Analyse the performance and profiling of a GPU when running a specific application:
- Find out how the app uses the GPU
- Identify performance bottlenecks
- Optimise the code for better efficiency and speed
Metrics
- Frame rate (FPS): how many frames per second the GPU is rendering
- GPU usage: how much of the GPU’s processing power is being used. Too low = GPU underused, too high = point to potential bottlenecks
- Memory usage: how much of the GPU’s memory is being used by the application
- Shader performance: how efficient shader programs execute on the GPU
- Instruction count: number of instructions a shader executes
- Execution time: time it takes for a shader to complete its tasks
- Throughput: number of operations a shader can perform per second
- Pipeline stalls: situations where the GPU must wait for a shader to complete before moving on to the next task
- Texture fetches: how often a shader accesses textures from memory
- Compute workload: performance of general-purpose computing tasks on the GPU
- Thread usage
- Memory access patterns: how data is read from and written to memory
- Latency: time it takes for a compute shader to start and complete a task
- Occupancy: ratio of active warps (groups of threads) to the maximum possible number of warps that can run on the GPU, high occupancy = GPU used effectively
- Synchronisation overhead: overhead when different parts of the computation may need to synchronise with each other
- Bandwidth utilization: how effectively data is being transferred between the GPU and other components
- Thermal and power metrics: how much power the GPU is consuming and how it affects the GPU’s temperature, high temperatures = throttling
Steps
- Understand which parts of your application are GPU-intensive: use Nsight Systems to find out whether you are CPU bound or GPU bound:
- CPU bound: not able to issue enough work to the GPU to take full advantage of its full processing power
- GPU bound: GPU not able to process the work it is issued fast enough
- Use profiling tools to capture data while the application is running: metrics like GPU usage, memory usage, and frame rate
- Examine the captured data to identify areas where the GPU is not being used efficiently: inefficient shaders, memory bottlenecks, or poor bandwidth usage
- Make changes to your code to improve performance: optimising shaders, reducing memory usage, or better balancing the workload between the CPU and GPU
- Re-profile and Iterate
Tools
- NVIDIA Nsight
- AMD Radeon GPU Profiler (RGP)
- Intel GPA (Graphics Performance Analyzers)
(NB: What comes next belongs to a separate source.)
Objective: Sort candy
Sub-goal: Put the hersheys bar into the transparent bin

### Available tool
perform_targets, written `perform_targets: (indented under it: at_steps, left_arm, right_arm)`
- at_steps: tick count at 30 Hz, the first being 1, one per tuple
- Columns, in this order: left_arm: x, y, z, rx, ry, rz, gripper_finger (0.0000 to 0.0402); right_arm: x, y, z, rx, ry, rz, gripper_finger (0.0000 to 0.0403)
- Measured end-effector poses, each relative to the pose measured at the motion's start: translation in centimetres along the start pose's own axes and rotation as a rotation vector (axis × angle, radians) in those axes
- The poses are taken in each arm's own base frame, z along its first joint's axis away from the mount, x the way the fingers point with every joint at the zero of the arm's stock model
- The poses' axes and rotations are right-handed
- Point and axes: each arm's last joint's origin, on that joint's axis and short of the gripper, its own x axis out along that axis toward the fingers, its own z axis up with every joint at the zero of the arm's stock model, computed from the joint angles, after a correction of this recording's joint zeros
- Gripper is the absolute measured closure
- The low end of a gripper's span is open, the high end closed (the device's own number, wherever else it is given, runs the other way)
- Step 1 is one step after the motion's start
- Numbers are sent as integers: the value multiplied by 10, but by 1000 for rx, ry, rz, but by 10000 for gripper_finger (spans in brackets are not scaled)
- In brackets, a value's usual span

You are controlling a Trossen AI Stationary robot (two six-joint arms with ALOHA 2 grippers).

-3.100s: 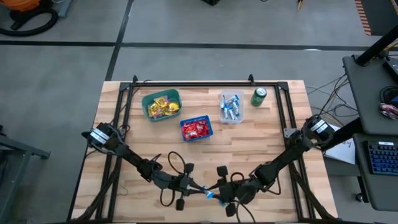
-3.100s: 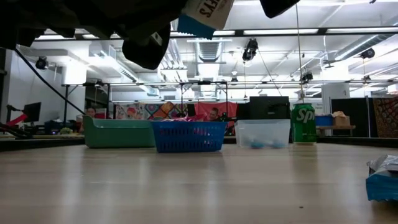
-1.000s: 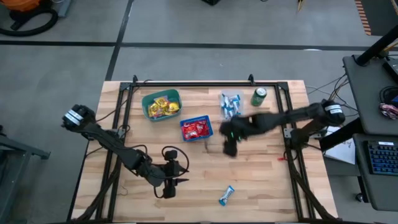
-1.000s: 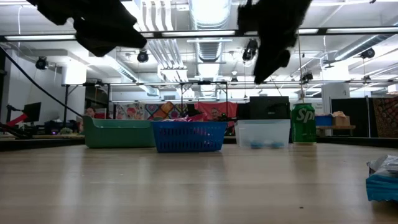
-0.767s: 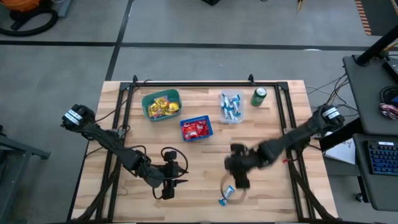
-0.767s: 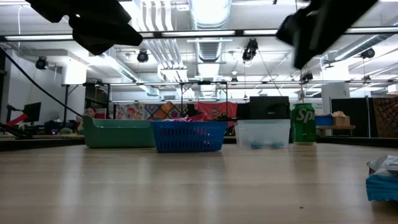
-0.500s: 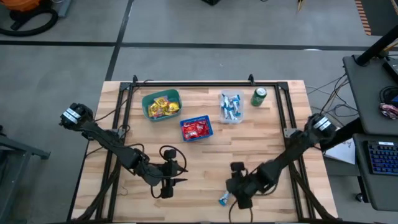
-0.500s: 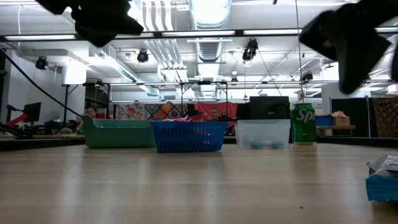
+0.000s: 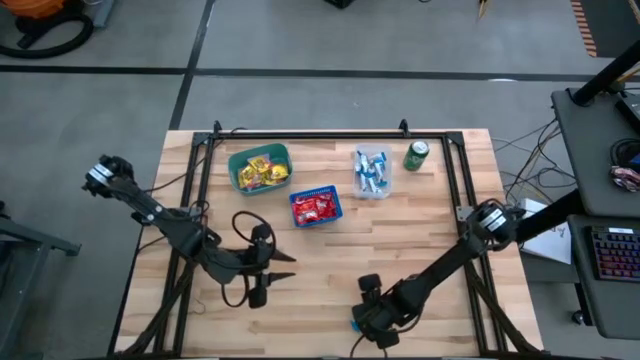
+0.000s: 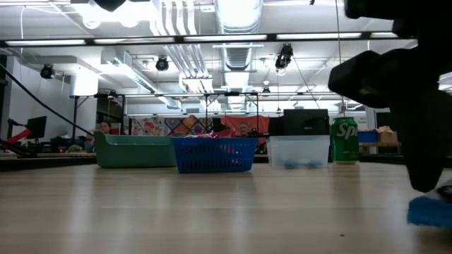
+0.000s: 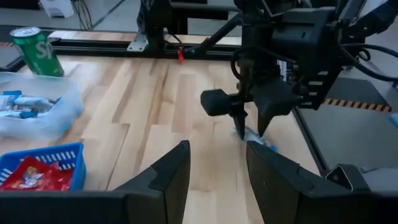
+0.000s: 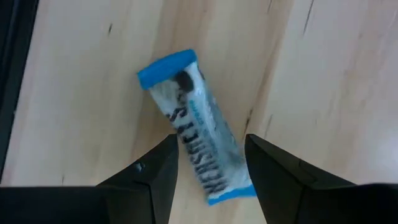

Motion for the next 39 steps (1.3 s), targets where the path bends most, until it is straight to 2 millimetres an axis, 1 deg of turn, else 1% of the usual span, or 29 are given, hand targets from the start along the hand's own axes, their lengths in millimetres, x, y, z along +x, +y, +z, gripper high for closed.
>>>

- RenderDoc: frame-capture based tool to analyse the rendering pipeline of an application
NVIDIA Nsight Graphics
TODO
Standalone developer tool with ray-tracing support that enables you to debug, profile, and export frames built with Direct3D, Vulkan, OpenGL, OpenVR, and the Oculus SDK.
Frame Debugger
Useful when you are CPU bound
GPU Trace
Offers a deep analysis of your SM’s performance by tracing the execution of your shaders on the SM across a series of frames
NVIDIA Nsight Systems
TODO
System-wide performance analysis tool designed to visualise an application’s algorithms, help select the largest opportunities to optimise, and tune to scale efficiently across any quantity of CPUs and GPUs.